Hierzulande würde ein TV-Unterhaltungschef, der zur besten Sendezeit einen Lyrik-Wettbewerb ins Programm nehmen will, für verrückt erklärt. Auf der arabischen Halbinsel aber ist «Dichter für Millionen» ein Quotenrenner. Dort, wo es vor 100 Jahren noch nicht allzu viele Menschen gab, die überhaupt lesen und schreiben konnten, schalten sich bis zu 17 Millionen Menschen ein, um die Live-Show «Shair al-Million» von Abu Dhabi TV zu sehen. Die dritte Staffel hat an diesem Donnerstag begonnen. Ein Ende ist nicht abzusehen.

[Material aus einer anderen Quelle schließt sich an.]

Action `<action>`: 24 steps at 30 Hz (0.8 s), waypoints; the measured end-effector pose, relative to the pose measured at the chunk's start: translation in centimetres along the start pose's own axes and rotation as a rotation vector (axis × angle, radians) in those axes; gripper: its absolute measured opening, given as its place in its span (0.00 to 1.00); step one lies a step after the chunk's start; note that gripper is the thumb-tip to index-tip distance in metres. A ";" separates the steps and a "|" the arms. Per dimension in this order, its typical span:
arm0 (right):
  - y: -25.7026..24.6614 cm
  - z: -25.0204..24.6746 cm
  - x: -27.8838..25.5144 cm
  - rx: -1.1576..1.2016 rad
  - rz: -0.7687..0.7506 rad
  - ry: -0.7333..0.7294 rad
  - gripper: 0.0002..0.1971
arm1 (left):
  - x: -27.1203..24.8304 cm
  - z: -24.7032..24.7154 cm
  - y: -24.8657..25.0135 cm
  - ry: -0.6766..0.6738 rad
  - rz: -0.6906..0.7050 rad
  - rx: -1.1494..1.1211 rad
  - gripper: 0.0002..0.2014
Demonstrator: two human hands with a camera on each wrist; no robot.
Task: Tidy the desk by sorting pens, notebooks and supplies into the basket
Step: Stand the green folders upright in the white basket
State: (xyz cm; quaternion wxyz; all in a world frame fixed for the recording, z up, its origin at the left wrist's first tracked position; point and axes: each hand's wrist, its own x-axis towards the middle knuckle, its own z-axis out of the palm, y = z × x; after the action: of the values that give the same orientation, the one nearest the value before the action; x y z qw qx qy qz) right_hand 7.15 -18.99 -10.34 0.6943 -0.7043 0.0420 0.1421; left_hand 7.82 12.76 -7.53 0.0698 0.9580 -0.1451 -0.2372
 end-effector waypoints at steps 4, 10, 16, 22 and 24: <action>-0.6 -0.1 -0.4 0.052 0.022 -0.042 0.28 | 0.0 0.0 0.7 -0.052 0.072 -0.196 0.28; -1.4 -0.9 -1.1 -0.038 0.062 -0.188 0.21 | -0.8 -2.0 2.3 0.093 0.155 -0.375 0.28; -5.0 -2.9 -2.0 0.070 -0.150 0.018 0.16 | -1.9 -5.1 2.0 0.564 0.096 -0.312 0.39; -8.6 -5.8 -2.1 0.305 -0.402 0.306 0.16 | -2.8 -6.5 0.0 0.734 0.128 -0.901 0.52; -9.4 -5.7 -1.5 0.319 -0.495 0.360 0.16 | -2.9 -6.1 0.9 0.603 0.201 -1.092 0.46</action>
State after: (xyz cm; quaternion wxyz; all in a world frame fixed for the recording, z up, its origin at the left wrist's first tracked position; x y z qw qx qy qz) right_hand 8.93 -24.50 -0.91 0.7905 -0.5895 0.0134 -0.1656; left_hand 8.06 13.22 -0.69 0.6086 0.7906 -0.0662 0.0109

Die «Dichter-für-Millionen-Show» funktioniert ähnlich wie «Deutschland sucht den Superstar» und ähnliche Formate, bei denen sich hoffnungsvolle Nachwuchskünstler dem Urteil einer Jury und des Publikums unterwerfen. Wer im Finale zum «Dichterprinzen» gewählt wird, geht mit einem Preisgeld von 5 Millionen Dirham (rund 1,6 Million Franken) nach Hause. Doch anders als die Nachwuchssänger, die mehr oder weniger stimmgewaltig Hits anderer Künstler vortragen, deklamieren die arabischen Dichter nur ihre eigenen Verse.

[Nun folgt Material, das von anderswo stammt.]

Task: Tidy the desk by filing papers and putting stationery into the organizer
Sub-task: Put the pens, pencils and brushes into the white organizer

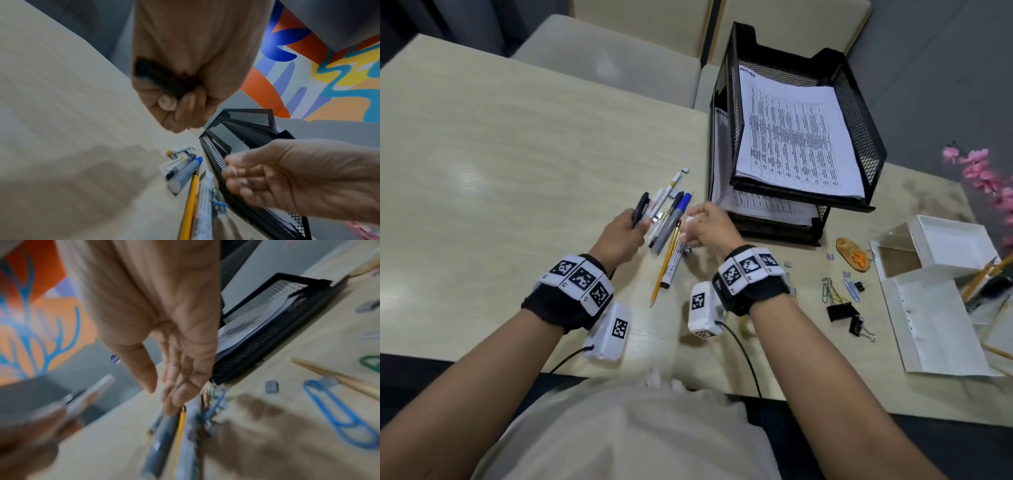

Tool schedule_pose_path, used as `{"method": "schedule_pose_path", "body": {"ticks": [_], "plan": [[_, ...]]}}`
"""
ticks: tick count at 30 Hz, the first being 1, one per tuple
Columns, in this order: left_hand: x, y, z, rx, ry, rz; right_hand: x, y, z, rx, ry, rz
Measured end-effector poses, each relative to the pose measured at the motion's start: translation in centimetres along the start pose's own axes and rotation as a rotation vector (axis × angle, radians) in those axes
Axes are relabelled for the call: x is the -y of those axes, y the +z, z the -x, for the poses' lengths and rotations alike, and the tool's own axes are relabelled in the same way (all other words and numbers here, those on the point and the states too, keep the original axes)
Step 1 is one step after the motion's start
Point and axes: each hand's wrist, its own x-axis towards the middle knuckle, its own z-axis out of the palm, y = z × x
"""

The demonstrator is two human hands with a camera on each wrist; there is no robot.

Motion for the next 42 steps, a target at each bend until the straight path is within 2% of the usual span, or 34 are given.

Hier ätzt kein Dieter Bohlen. Hier geht es arabisch-höflich zu. «Ich habe nur eine kleine Anmerkung, wenn du erlaubst», sagt eines der Jury-Mitglieder. «Ja bitte, Gott möge dein Leben verlängern», antwortet der Dichter, der auf der Bühne in einem rot-goldenen Sessel sitzt. Es folgt eine Werbepause, in der preiswerte Handy-Tarife und ein Kamel-Festival angepriesen werden. Dann blicken die Männer und Frauen, die im Theatersaal getrennt sitzen, wieder auf die Bühne, wo an diesem Abend noch sechs weitere Lyriker ihre Werke präsentieren. Zu ihnen gehört ein Jemenit, der gemäss der Tradition seiner Heimat, einen Krummdolch im Gürtel trägt.

Was «Dichter für Millionen» so erfolgreich macht, ist nicht die Blossstellung untalentierter Künstler. Es ist auch nicht nur der spannende Auswahlprozess, an dem sich per Handy die Fernsehzuschauer in den arabischen Staaten beteiligen können. Die Sendung ist ein Zeichen für die Emanzipation der Golf-Araber. Denn die traditionelle Nabati-Poesie der Beduinen und die Musik der Wüstenbewohner war für viele Intellektuelle in Kairo, Damaskus, Beirut oder Bagdad lange Zeit drittklassig. Das hat sich geändert, jetzt wo die Golf-Araber nicht nur Geld aus dem Öl-Geschäft haben, sondern auch Universitäten, Museen und Theater.